When Charles F. Bryan arrived on the scene fifteen years ago, the 173-year-old Historical Society had a staff of 35; it had no volunteers; and it was accustomed to receiving about 5,000 visitors a year. By the end of 2003 there were 101 employees on the payroll, plus some 150 volunteers. The number of annual visitors had swelled to 80,000.
“We’re in the business of helping people understand the past,” said Bryan, the Society’s president and CEO. “[At] the new VHS, we have something to share with you.”

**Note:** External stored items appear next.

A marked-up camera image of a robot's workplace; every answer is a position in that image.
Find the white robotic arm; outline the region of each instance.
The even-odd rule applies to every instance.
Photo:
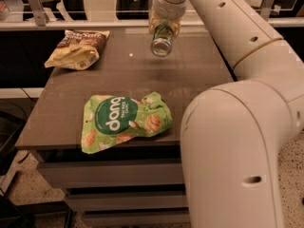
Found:
[[[239,79],[202,92],[183,116],[192,227],[283,228],[277,155],[304,128],[303,62],[243,0],[190,2]],[[185,0],[153,4],[172,20]]]

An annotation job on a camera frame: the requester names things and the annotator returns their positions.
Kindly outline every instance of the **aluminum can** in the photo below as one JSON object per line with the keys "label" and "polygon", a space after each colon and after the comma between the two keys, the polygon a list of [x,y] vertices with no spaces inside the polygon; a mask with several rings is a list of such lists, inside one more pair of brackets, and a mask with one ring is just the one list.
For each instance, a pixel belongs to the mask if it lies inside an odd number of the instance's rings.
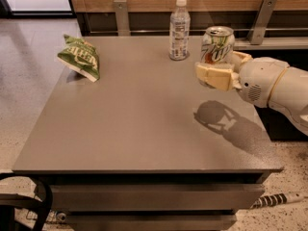
{"label": "aluminum can", "polygon": [[203,36],[201,62],[206,64],[230,63],[235,38],[229,27],[209,27]]}

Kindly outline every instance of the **speckled floor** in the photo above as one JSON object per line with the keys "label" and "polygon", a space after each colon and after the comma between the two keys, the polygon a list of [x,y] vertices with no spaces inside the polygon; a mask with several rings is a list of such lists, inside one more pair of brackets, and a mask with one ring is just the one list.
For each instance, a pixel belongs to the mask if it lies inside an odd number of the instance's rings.
{"label": "speckled floor", "polygon": [[[56,59],[63,34],[79,37],[74,19],[0,19],[0,172],[11,170],[23,144],[55,86],[63,65]],[[265,183],[266,194],[301,192],[308,195],[308,142],[273,142],[285,169]],[[0,193],[31,195],[35,183],[24,178],[0,182]],[[31,217],[20,212],[17,218]],[[240,210],[230,231],[307,231],[308,199],[299,203]],[[46,225],[46,230],[71,230]]]}

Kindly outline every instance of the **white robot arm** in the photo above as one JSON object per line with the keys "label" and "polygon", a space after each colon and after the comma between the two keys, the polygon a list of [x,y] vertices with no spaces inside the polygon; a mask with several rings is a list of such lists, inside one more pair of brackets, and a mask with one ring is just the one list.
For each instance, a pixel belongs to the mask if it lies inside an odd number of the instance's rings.
{"label": "white robot arm", "polygon": [[235,52],[232,64],[196,64],[199,81],[219,90],[236,89],[246,102],[283,114],[308,136],[308,72],[273,58]]}

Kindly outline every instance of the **plastic bottle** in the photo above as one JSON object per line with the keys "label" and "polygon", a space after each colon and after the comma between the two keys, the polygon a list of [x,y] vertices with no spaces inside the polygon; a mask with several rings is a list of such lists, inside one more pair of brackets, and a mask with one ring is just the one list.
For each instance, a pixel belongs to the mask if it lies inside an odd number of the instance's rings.
{"label": "plastic bottle", "polygon": [[191,17],[186,5],[187,0],[176,0],[176,9],[170,17],[169,56],[173,60],[188,57]]}

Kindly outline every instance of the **table top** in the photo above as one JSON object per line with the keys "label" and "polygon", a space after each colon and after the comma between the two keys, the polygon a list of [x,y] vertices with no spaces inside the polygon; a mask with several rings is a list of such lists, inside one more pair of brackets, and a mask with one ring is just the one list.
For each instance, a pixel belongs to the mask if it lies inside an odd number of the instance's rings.
{"label": "table top", "polygon": [[208,173],[282,166],[254,107],[235,90],[199,84],[168,37],[88,37],[100,56],[92,83],[66,68],[17,158],[17,173]]}

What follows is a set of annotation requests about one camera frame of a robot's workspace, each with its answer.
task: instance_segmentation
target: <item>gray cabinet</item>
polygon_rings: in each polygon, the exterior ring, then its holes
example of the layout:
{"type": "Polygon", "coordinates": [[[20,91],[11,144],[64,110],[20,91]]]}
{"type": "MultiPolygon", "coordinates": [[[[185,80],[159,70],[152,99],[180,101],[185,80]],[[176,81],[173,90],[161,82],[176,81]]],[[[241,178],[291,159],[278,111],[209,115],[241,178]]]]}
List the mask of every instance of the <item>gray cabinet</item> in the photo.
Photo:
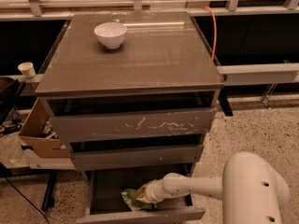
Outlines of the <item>gray cabinet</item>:
{"type": "Polygon", "coordinates": [[[93,35],[106,21],[109,13],[76,15],[36,90],[77,170],[91,179],[91,204],[78,223],[200,218],[204,211],[190,197],[162,203],[157,212],[132,213],[120,203],[120,188],[192,171],[216,113],[222,76],[185,12],[132,12],[125,42],[113,50],[93,35]],[[101,210],[108,204],[116,215],[101,210]]]}

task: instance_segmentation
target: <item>open cardboard box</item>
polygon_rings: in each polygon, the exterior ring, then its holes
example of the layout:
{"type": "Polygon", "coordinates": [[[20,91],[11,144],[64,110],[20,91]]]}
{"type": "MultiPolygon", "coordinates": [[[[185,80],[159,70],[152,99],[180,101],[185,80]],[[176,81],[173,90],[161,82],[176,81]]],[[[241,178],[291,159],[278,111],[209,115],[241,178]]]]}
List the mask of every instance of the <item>open cardboard box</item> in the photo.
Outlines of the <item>open cardboard box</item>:
{"type": "Polygon", "coordinates": [[[69,151],[59,139],[41,137],[48,120],[49,114],[40,99],[37,98],[32,111],[19,133],[22,148],[25,148],[24,145],[28,146],[40,158],[70,158],[69,151]]]}

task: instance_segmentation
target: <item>terrazzo floor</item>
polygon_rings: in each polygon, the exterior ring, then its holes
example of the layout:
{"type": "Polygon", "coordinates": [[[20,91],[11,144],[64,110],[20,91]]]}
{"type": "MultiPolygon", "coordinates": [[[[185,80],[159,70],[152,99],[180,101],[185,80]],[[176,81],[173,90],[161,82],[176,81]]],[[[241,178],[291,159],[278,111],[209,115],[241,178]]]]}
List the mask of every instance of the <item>terrazzo floor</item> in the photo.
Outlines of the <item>terrazzo floor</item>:
{"type": "MultiPolygon", "coordinates": [[[[291,200],[280,209],[284,224],[299,223],[299,96],[273,96],[272,109],[263,107],[259,98],[230,99],[234,111],[226,117],[221,109],[205,139],[201,160],[194,176],[221,175],[226,161],[238,151],[250,151],[267,160],[287,181],[291,200]]],[[[0,139],[0,162],[23,159],[14,135],[0,139]]],[[[15,177],[9,180],[37,207],[41,207],[48,175],[15,177]]],[[[84,217],[88,184],[80,173],[58,173],[53,197],[54,206],[45,215],[49,223],[71,224],[84,217]]],[[[193,195],[194,204],[204,207],[201,220],[184,224],[221,224],[221,201],[193,195]]],[[[9,184],[0,178],[0,223],[47,223],[9,184]]]]}

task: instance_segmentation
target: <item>glass top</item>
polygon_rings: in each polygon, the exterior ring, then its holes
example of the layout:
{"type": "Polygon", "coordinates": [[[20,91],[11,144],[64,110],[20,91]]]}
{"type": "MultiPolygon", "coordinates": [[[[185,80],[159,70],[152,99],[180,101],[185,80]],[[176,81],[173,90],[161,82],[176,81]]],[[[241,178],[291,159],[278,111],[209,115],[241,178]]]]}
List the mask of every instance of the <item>glass top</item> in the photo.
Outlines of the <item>glass top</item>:
{"type": "Polygon", "coordinates": [[[99,13],[75,15],[36,93],[107,95],[221,86],[222,78],[187,13],[99,13]],[[107,49],[93,30],[115,17],[128,31],[118,49],[107,49]]]}

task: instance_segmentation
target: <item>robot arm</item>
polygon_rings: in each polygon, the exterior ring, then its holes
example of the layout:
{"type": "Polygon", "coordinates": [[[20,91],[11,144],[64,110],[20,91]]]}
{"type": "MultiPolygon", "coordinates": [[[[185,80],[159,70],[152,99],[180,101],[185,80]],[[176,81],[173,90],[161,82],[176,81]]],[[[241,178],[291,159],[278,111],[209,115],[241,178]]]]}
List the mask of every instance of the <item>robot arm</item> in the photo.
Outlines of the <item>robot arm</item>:
{"type": "Polygon", "coordinates": [[[222,200],[224,224],[281,224],[279,207],[290,199],[286,181],[261,157],[240,152],[225,164],[223,175],[189,178],[168,174],[150,181],[138,200],[158,203],[190,193],[222,200]]]}

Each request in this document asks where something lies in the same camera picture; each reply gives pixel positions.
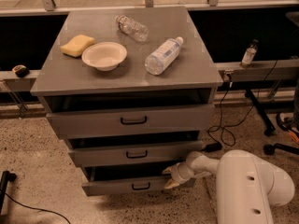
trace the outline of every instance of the plastic bottle
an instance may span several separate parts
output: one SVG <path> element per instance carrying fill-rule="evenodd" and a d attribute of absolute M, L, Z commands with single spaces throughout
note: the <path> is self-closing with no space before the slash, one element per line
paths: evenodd
<path fill-rule="evenodd" d="M 256 52 L 258 51 L 258 43 L 259 41 L 254 39 L 249 44 L 248 48 L 245 51 L 244 57 L 242 59 L 241 66 L 247 68 L 252 63 L 252 60 Z"/>
<path fill-rule="evenodd" d="M 179 55 L 184 40 L 181 37 L 167 39 L 159 48 L 151 53 L 145 66 L 153 75 L 160 75 Z"/>
<path fill-rule="evenodd" d="M 133 39 L 144 42 L 147 40 L 149 35 L 149 29 L 146 25 L 141 24 L 134 19 L 131 19 L 125 15 L 120 15 L 115 18 L 115 21 L 119 29 L 132 37 Z"/>

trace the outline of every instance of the clear plastic bottle
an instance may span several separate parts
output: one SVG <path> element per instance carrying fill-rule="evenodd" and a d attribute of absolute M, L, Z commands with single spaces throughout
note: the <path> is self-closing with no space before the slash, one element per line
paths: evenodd
<path fill-rule="evenodd" d="M 258 51 L 258 43 L 259 43 L 259 41 L 254 39 L 249 44 L 248 48 L 245 51 L 242 62 L 241 62 L 242 67 L 247 68 L 252 63 L 252 60 L 253 60 L 256 52 Z"/>
<path fill-rule="evenodd" d="M 184 40 L 181 37 L 167 39 L 159 48 L 151 53 L 145 66 L 153 75 L 160 75 L 179 55 Z"/>
<path fill-rule="evenodd" d="M 144 42 L 148 39 L 149 29 L 146 25 L 125 15 L 117 16 L 115 21 L 119 29 L 133 39 L 139 42 Z"/>

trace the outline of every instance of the drawer handle
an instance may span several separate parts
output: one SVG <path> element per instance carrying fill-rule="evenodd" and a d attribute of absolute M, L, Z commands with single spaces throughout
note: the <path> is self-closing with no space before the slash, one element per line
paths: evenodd
<path fill-rule="evenodd" d="M 148 151 L 146 150 L 145 154 L 142 154 L 142 155 L 130 155 L 129 152 L 126 152 L 126 156 L 128 159 L 146 158 L 148 156 Z"/>
<path fill-rule="evenodd" d="M 150 182 L 148 183 L 148 185 L 146 187 L 143 187 L 143 188 L 136 188 L 134 186 L 134 183 L 132 184 L 132 189 L 133 190 L 147 190 L 147 189 L 150 189 Z"/>
<path fill-rule="evenodd" d="M 121 117 L 121 124 L 123 125 L 133 125 L 133 124 L 143 124 L 146 123 L 148 121 L 148 117 L 145 116 L 143 119 L 141 120 L 125 120 L 123 117 Z"/>

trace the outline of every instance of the power cord
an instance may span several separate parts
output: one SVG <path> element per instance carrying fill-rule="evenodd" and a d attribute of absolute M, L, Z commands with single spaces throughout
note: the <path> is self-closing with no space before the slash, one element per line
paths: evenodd
<path fill-rule="evenodd" d="M 26 207 L 26 208 L 29 208 L 29 209 L 32 209 L 32 210 L 37 210 L 37 211 L 41 211 L 41 212 L 47 212 L 47 213 L 53 213 L 55 215 L 58 215 L 62 218 L 64 218 L 68 224 L 71 224 L 71 222 L 63 215 L 59 214 L 59 213 L 56 213 L 56 212 L 53 212 L 53 211 L 50 211 L 50 210 L 47 210 L 47 209 L 42 209 L 42 208 L 35 208 L 35 207 L 31 207 L 31 206 L 28 206 L 28 205 L 24 205 L 22 203 L 19 203 L 18 201 L 14 200 L 12 197 L 10 197 L 7 193 L 5 193 L 6 196 L 14 203 L 18 204 L 18 205 L 21 205 L 23 207 Z"/>
<path fill-rule="evenodd" d="M 264 77 L 263 79 L 263 82 L 267 80 L 267 78 L 269 77 L 269 75 L 272 73 L 272 71 L 274 70 L 274 68 L 277 66 L 277 63 L 278 63 L 278 60 L 276 60 L 276 62 L 274 63 L 273 67 L 270 69 L 270 71 L 268 72 L 268 74 Z M 223 142 L 224 145 L 226 146 L 229 146 L 229 147 L 233 147 L 236 143 L 236 139 L 235 139 L 235 135 L 233 132 L 231 132 L 230 130 L 228 130 L 227 128 L 234 128 L 234 127 L 237 127 L 239 125 L 241 125 L 245 120 L 246 118 L 248 117 L 249 113 L 251 112 L 252 108 L 254 107 L 254 105 L 251 106 L 251 108 L 249 109 L 249 111 L 246 113 L 245 117 L 240 120 L 237 124 L 231 124 L 231 125 L 224 125 L 222 126 L 222 119 L 223 119 L 223 112 L 222 112 L 222 102 L 223 100 L 225 99 L 227 93 L 229 92 L 231 86 L 229 86 L 229 88 L 227 89 L 226 93 L 224 93 L 222 99 L 221 99 L 221 102 L 220 102 L 220 111 L 221 111 L 221 117 L 220 117 L 220 124 L 219 125 L 214 125 L 214 126 L 211 126 L 208 130 L 207 130 L 207 134 L 210 136 L 210 138 L 212 138 L 215 142 L 220 142 L 218 141 L 216 138 L 214 138 L 212 136 L 211 133 L 215 133 L 217 132 L 218 130 L 221 130 L 221 141 Z M 258 94 L 257 94 L 257 99 L 259 99 L 259 96 L 260 96 L 260 90 L 261 89 L 258 89 Z M 230 144 L 228 142 L 226 142 L 223 138 L 223 135 L 224 135 L 224 132 L 227 132 L 228 134 L 230 134 L 232 137 L 233 137 L 233 143 Z"/>

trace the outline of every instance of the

In pursuit of that mission, Bryan has skillfully guided VHS’s growth from a low-profile private institution to a multifaceted museum of Virginia history with an outward reaching educational arm. To make that possible he has overseen fundraising campaigns to the tune of $75 million that expanded both the institution’s space - tripling the size of the headquarters building on The Boulevard - and its scope.
The Society uses its expanded gallery areas to present changing exhibitions ranging from the scholarly to the popular. Its collections include more than seven million manuscripts and 140,000 volumes. The new VHS also runs an outreaching educational program aimed at both teachers and students.
Reexamining the Civil War
Perhaps most significantly, at the VHS the page has turned for good on presenting the story of the American Civil War primarily through from the point of view of the Southerners who suffered from the bloody war and its bitter aftermath. Thus, at the VHS today, it’s the Civil War, not the War Between the States.
To a great extent, these changes have taken place on Bryan’s watch. Readers familiar with Richmond’s tendency to distrust change know that it took more than a little bit of optimism and diplomacy to have pulled them off.
So how has this remarkable transformation been accomplished?
“I guess the key to our success has been our willingness to look forthrightly at all aspects of Virginia, the good, the bad, and the ugly, alike,” said Bryan. “In February, we will open a major exhibition on the civil rights movement in Virginia, which may not please some people. On the other hand, we’re planning a major exhibition in 2007 on Robert E. Lee to mark the 200th anniversary of his birth, which may not please other people.
“Both exhibitions, however, will be factually accurate and based on absolutely solid scholarship. The VHS does not seek to glorify or vilify any aspect of history, but it does try to tell the story of the past as accurately and in as balanced a way as possible.”
VMI Grad
Of course, Bryan’s soft Tennessee accent, his scholarly yet approachable demeanor, and his Virginia Military Institute connection (class of ‘69) haven’t hurt in his endeavors.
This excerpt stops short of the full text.